I ran back to my bedroom, able to navigate the dark much better now that it mattered. Saving myself from a tornado hadn’t been important. Now that Grayson was involved, the thought of the freight train tearing up the palm trees on its way straight for us made me sob. I shoved my feet into my flip-flops, grabbed my purse, and ran. I paused beside Grayson on the cement-block stairs long enough to lock the door. In the five seconds this took, I was already as wet as him. We jogged down the steps and through the yard, a floodplain of mud, to his truck.

The inside of the cab was a relief from the rain, but drops pounded the roof. As he ripped onto the gravel road, the raindrops turned to white streaks in the headlights. He yelled above the noise, “I called Alec to make sure he knew about the tornado. I asked him if he was with you, and he said no. I’d hoped you’d still be out with him.”

“No,” I yelled back, “he’s a perfect gentleman.”
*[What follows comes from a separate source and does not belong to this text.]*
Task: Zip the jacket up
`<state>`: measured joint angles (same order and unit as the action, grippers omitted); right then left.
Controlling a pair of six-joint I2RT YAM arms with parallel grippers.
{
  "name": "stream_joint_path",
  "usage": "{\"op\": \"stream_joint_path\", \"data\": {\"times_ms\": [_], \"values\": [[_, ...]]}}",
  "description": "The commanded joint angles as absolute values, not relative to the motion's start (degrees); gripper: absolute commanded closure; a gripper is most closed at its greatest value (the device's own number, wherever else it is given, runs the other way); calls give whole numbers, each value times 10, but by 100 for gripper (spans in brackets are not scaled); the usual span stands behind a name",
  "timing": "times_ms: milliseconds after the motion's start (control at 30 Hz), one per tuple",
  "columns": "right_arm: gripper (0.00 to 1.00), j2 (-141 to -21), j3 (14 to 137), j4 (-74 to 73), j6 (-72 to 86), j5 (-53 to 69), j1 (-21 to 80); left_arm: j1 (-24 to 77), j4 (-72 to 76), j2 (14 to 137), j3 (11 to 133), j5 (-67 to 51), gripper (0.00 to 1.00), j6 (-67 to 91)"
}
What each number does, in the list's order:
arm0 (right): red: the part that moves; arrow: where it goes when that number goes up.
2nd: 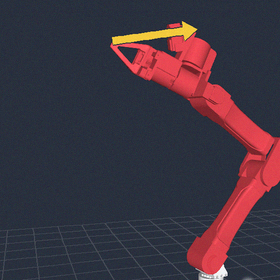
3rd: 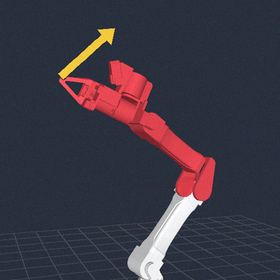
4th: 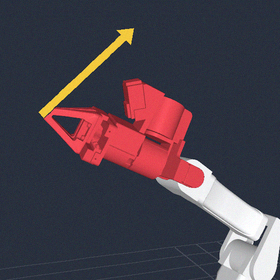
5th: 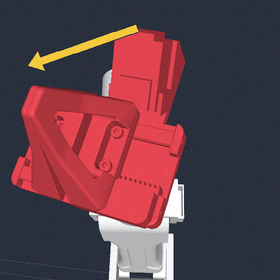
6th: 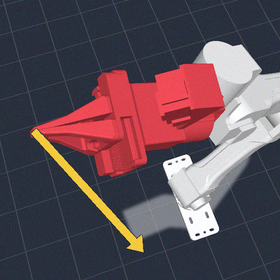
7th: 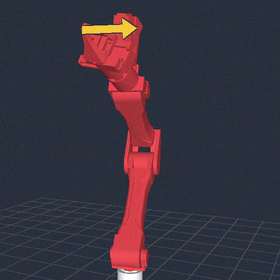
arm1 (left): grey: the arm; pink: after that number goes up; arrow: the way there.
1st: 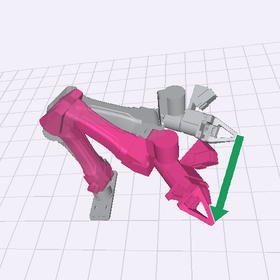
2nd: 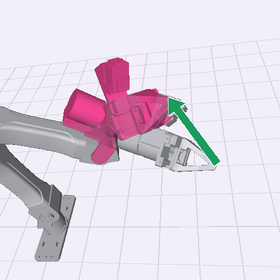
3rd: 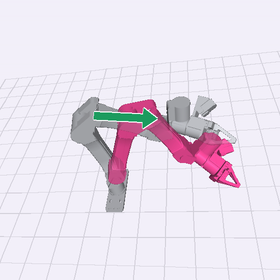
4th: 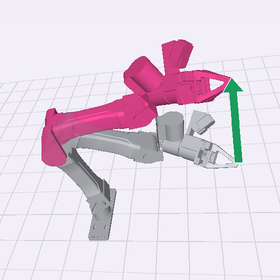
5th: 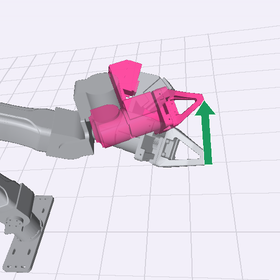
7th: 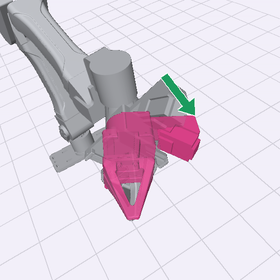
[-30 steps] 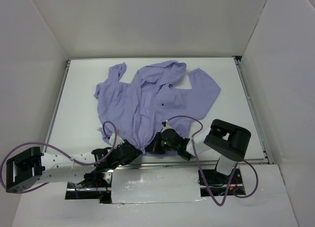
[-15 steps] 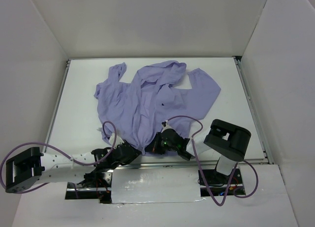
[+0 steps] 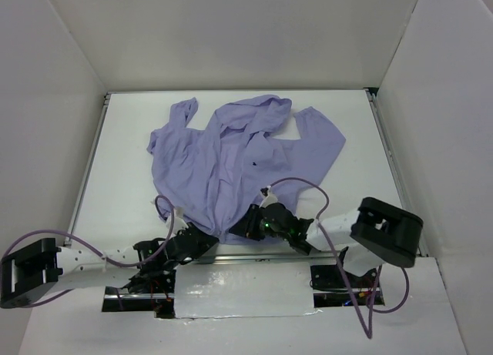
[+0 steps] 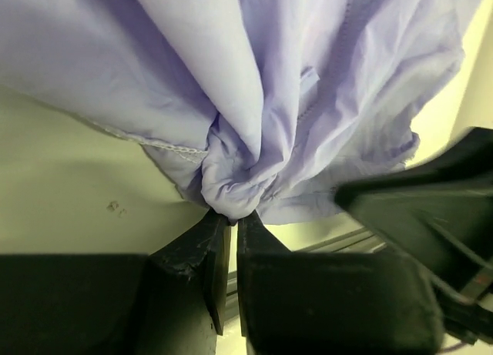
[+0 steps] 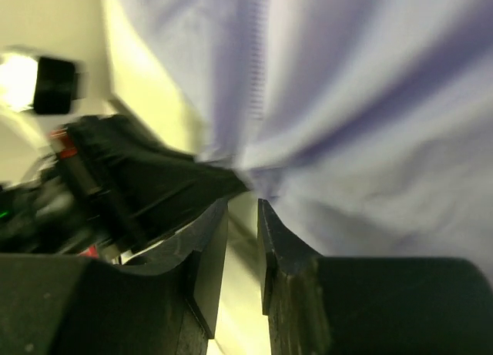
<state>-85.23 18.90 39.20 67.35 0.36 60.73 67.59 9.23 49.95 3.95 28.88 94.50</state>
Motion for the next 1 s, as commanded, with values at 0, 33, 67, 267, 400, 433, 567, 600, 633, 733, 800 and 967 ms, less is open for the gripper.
{"op": "stream_joint_path", "data": {"times_ms": [0,33,67,267,400,433,567,600,633,733,800,967], "values": [[69,-775,206,326,612,-49,624,675,170,480,2,307,100,886],[67,-767,212,316,601,-47,624,675,185,476,-22,309,100,878],[65,-764,215,316,570,-40,625,676,197,469,-27,309,100,873],[45,-855,362,224,408,118,611,675,239,465,-40,314,100,843],[41,-905,374,255,374,225,568,675,213,476,-30,317,100,856],[41,-909,370,284,366,242,559,676,215,480,-31,316,100,853],[39,-913,368,292,336,323,520,676,211,483,-34,317,100,859],[40,-915,371,288,328,338,515,675,210,483,-36,317,100,860],[40,-916,370,293,317,354,512,675,211,482,-38,318,100,859],[40,-918,361,315,308,407,490,675,216,483,-42,320,100,856],[40,-929,359,323,302,443,480,676,230,484,-47,320,100,851],[40,-961,366,341,292,459,475,675,284,499,-59,316,100,832]]}}
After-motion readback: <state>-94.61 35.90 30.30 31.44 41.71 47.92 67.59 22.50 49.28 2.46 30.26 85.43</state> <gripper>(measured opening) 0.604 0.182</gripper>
“That’s what I was afraid of.”

I wondered what Grayson meant by this. He wanted Alec to keep me out all night until the public places closed and there was nothing left to do but go somewhere private and paw each other? Did he really intend me to do that with Alec, knowing I wasn’t into him?

The way Grayson was looking at me, it seemed that’s exactly what he intended me to do. As he paused at the highway, he glanced at me with a dark expression. Suddenly conscious of the soaked boxers and tank top I wore, I wanted to cross my arms over my chest, but I wasn’t going to let him intimidate me.

Finally he said, “It sounded like Alec was still out, though. Do you know where he went?”

“No.”

“And he didn’t sound particularly concerned about you. He told me he’d dropped you off and that you would hear the tornado siren and you’d be okay.”

“I would have been okay.”

“Well, you and I have different definitions of okay, as we’re finding out.”

He parked the truck beside the airport office, where stairs led down to the cellar door. I’d been in the small cellar before. The airport stored old records there, and every now and then I had to dig up a hangar rental contract. A lot of people had the key—everybody who rented a large hangar, so they’d have access in case of a storm exactly like this—but the last time I’d taken a peek, the cot and blankets hadn’t been there.

“Did you bring these down?” I asked from the bottom stair as he closed the door at the top, shutting out half the noise of the rain.

He looked around from his high vantage point. “Yeah.”

“You thought ahead.” I meant this as a compliment. Mr. Hall had yelled at him countless times for not thinking ahead.

“I knew the storm was coming and I had a feeling it might blast right through here. If I’d really thought ahead, though, I would have brought you an umbrella.” His eyes drifted to my tank top, which must have been see-through. He forced his eyes away.

Now that he was being nice, I did cross my arms on my chest. “It wouldn’t have done any good with the rain blowing sideways.”

The tornado siren shut off. That didn’t mean the tornado was gone. The siren sounded only a few minutes at a time so everybody did not go insane.

He trod down the stairs in his wet flip-flops and kicked them onto the cement floor at the bottom. Shaking out one blanket from the cot and holding it between us like a wall, he said, “You can take off those wet clothes. I won’t look, promise. I know you’re cold.”

Well, I just did what he said. Why not? My teeth were chattering, I faced a long night of sleeping down here, and the blanket would be a lot more comfortable than wet cotton plastered to my skin. The flirty Leah described by Alec might have dangled her wet clothes out one side of the blanket to tempt Grayson. I was no-nonsense Leah and I had to get some sleep and fly tomorrow, assuming the airport was still here then. An airport fifty miles inland had been destroyed by a tornado last month.